Why the code is written this way
There are a few choices here that make the demo feel real instead of “one happy path.” The fetchJson helper uses an AbortController timeout so a dead request does not hang forever. The detail fetch uses limited concurrency so you do not blast the API and then wonder why your browser or the endpoint starts acting weird. The rendering escapes HTML so you do not accidentally train yourself into unsafe string interpolation habits.
Also, notice what we did not do. We did not use a framework. We did not add bundlers. We did not add TypeScript. The point is to understand what the browser is doing first.
Step 4: Run it locally (the right way)
If you double click index.html and it works, cool, but do not rely on that. In real hosting, files are served over HTTP. Some browser behaviors are different between file:// and http://, and you want your dev loop to match reality.
Use one of these local servers:
| Tool | Command | Notes |
|---|---|---|
| Node (npx) | npx serve . | Quick, no setup |
| Python | python3 -m http.server 8000 | Works on most systems |
Then open the URL it prints, usually http://localhost:8000.
Verification checks that actually mean something
This section is the difference between “it loaded once” and “I understand what is happening.” Do these checks in order.
First, open DevTools and go to the Network tab. Reload the page. You should see index.html, styles.css, and app.js load from your server. Then you should see a request to pokeapi.co. If you do not see that request, your JavaScript is not running or your file path is wrong.
Second, confirm the list load. The status line should go from “Loading list…” to “Loading details…” to “Loaded 151 Pokémon.” If it gets stuck on loading, you likely hit a request issue.
Third, type pika in the search box. The status line should update with the number shown and the grid should shrink. Clear the input and confirm it returns to the full list.
Fourth, break it on purpose. Turn off your network (or block the request in DevTools) and hit Reload. You should see the empty state message and the status telling you to check the console. That is what “real” looks like: the page does not crash, it tells you what happened.
Common problems and what they usually mean
If the grid is empty but there is no error, you probably rendered an empty array. That can happen if results is not there because the list request failed or returned a different shape. Log the list response once: console.log(listData).
If you see TypeError: Failed to fetch, that is usually network or a blocked request. Check you are online and that nothing is blocking pokeapi.co.
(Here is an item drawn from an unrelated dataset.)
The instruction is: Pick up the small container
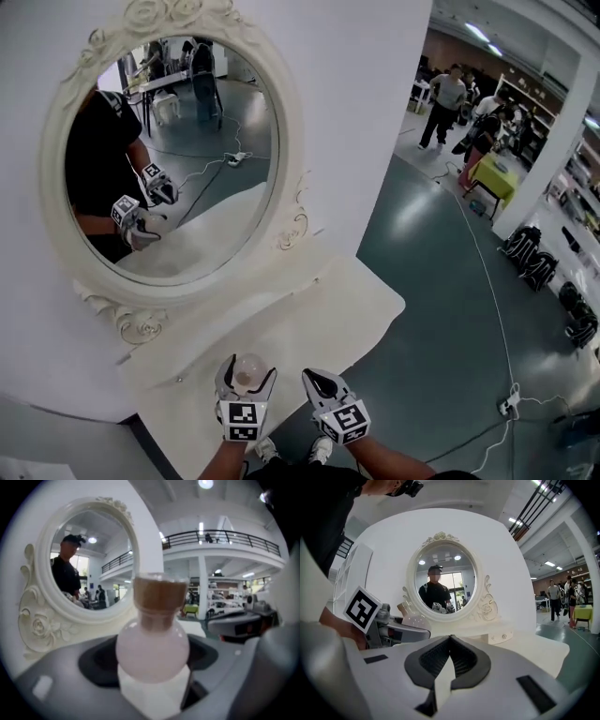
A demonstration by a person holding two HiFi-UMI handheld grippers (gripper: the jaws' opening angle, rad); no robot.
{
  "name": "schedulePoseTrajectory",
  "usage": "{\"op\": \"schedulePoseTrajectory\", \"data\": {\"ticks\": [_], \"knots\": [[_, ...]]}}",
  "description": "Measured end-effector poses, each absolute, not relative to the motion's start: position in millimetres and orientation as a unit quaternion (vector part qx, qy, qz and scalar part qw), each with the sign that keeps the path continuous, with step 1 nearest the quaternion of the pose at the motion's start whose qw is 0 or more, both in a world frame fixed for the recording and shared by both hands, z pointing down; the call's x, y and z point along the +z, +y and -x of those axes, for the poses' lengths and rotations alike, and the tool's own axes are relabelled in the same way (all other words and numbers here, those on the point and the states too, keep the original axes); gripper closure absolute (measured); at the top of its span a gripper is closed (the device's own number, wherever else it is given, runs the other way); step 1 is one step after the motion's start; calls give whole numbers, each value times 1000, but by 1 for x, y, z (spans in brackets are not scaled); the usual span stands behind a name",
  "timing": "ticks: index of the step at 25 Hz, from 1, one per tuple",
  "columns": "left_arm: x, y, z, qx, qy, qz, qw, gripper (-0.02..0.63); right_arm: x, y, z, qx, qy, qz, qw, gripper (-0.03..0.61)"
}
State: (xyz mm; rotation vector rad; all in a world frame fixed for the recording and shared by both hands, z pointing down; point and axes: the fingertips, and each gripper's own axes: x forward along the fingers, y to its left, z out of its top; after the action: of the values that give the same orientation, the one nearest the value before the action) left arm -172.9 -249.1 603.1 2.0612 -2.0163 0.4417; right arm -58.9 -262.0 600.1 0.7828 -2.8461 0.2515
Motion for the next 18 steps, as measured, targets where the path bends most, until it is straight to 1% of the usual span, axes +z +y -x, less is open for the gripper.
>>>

If it loads sometimes and fails sometimes, that is usually you spamming reload and hitting rate limits or transient network issues. That is why the detail fetch is concurrency-limited.
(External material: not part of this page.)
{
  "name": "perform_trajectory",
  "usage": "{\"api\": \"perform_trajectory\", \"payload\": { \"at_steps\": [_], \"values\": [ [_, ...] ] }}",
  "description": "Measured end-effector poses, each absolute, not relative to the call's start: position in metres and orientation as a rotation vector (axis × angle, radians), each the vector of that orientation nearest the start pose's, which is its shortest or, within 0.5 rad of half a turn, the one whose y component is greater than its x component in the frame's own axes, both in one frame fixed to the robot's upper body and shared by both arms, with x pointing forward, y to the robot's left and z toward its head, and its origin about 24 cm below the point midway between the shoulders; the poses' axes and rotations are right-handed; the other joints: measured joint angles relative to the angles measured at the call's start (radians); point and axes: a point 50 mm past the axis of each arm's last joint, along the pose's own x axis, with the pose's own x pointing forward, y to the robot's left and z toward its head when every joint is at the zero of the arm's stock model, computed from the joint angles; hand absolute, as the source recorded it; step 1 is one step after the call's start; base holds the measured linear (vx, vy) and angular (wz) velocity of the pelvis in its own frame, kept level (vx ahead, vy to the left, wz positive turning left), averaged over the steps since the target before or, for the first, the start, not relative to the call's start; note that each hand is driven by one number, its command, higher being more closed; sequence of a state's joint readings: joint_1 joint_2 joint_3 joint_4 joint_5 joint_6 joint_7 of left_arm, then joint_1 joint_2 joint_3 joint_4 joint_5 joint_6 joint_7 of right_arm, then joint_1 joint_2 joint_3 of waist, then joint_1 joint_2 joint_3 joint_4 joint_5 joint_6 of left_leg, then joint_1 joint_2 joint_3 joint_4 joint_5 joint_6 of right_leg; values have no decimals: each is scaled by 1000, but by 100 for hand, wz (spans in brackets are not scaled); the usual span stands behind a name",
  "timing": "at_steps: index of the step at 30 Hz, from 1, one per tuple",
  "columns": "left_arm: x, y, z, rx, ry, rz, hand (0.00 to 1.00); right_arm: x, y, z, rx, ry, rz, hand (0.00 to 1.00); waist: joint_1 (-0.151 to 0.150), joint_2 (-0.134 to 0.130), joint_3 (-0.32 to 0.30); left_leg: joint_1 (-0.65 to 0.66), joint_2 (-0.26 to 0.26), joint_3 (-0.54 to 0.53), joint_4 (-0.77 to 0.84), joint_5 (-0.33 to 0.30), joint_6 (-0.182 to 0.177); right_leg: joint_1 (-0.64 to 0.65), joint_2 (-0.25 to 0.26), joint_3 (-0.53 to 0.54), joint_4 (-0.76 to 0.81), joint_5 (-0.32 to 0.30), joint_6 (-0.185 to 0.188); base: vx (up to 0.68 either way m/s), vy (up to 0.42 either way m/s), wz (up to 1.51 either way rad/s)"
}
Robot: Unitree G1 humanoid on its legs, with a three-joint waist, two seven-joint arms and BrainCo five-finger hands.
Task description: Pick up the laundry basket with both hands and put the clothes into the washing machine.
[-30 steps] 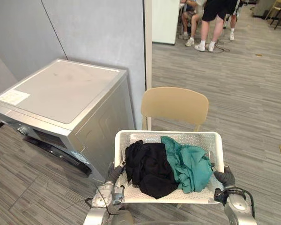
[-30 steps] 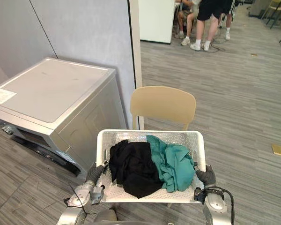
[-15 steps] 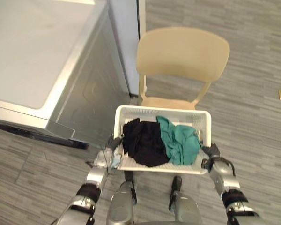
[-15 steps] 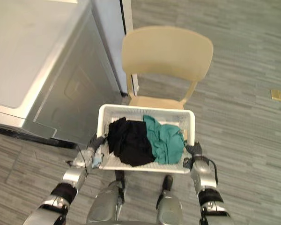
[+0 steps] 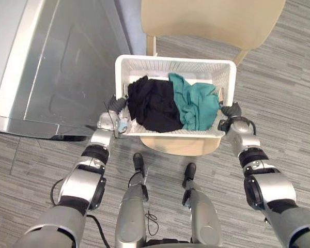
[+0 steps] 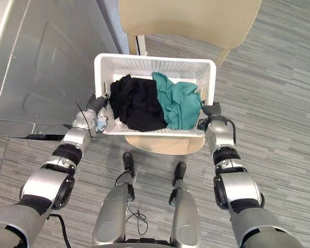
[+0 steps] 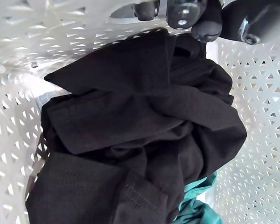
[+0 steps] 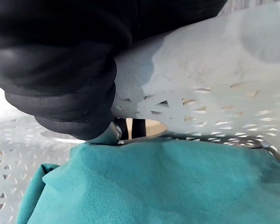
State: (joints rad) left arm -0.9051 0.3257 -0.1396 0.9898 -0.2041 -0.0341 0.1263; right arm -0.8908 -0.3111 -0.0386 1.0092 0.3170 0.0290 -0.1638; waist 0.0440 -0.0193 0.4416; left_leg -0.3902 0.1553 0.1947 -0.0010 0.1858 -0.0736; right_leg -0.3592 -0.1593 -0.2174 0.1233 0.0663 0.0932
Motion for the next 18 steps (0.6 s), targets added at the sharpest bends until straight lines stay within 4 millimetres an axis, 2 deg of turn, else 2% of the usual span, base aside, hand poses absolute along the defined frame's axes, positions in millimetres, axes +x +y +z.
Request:
{"api": "perform_trajectory", "payload": {
  "at_steps": [3,4,7,18],
  "values": [
    [402,189,125,222,35,110,100,398,-209,112,40,121,-243,100,-1,0,0,-2,2,6,-22,10,-13,-15,0,4,0,0,0,14,-8,-5],
    [403,190,129,233,26,114,100,399,-207,115,37,114,-240,100,-3,0,0,-2,2,7,-38,20,-4,-22,2,3,0,0,0,0,0,0],
    [405,190,133,233,16,115,100,400,-206,117,37,106,-235,100,-3,0,0,0,2,15,-68,31,-13,-32,4,1,1,1,-1,0,0,0],
    [405,187,131,244,20,115,100,402,-204,117,32,113,-226,100,-3,-2,1,17,1,32,-89,39,-7,-31,4,9,0,1,-1,7,-4,-2]
  ]
}}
If sprites are missing, that can be normal. Some entries can have a null sprite depending on the resource. The code handles that by showing an empty sprite box instead of breaking.
Small upgrades that keep it simple
If you want one “real” improvement without turning this into a framework project, add caching. You can store state.all in localStorage with a timestamp and only re-fetch if the cache is older than a day. That makes the demo faster and it teaches a real pattern: cache data that is expensive to fetch.
If you want another improvement that stays honest, add a type filter. You already have types on each Pokémon. Add a dropdown with a few type names and filter the list by types.includes(selectedType).
Related links
Final note
This is a static site that does real work. Your “backend” is a public API, your “database” is JSON over HTTP, and your “app logic” is a small loop of state → render → user input → filter → render. If you can build this cleanly with vanilla code, frameworks become less magical, because you understand what they are abstracting.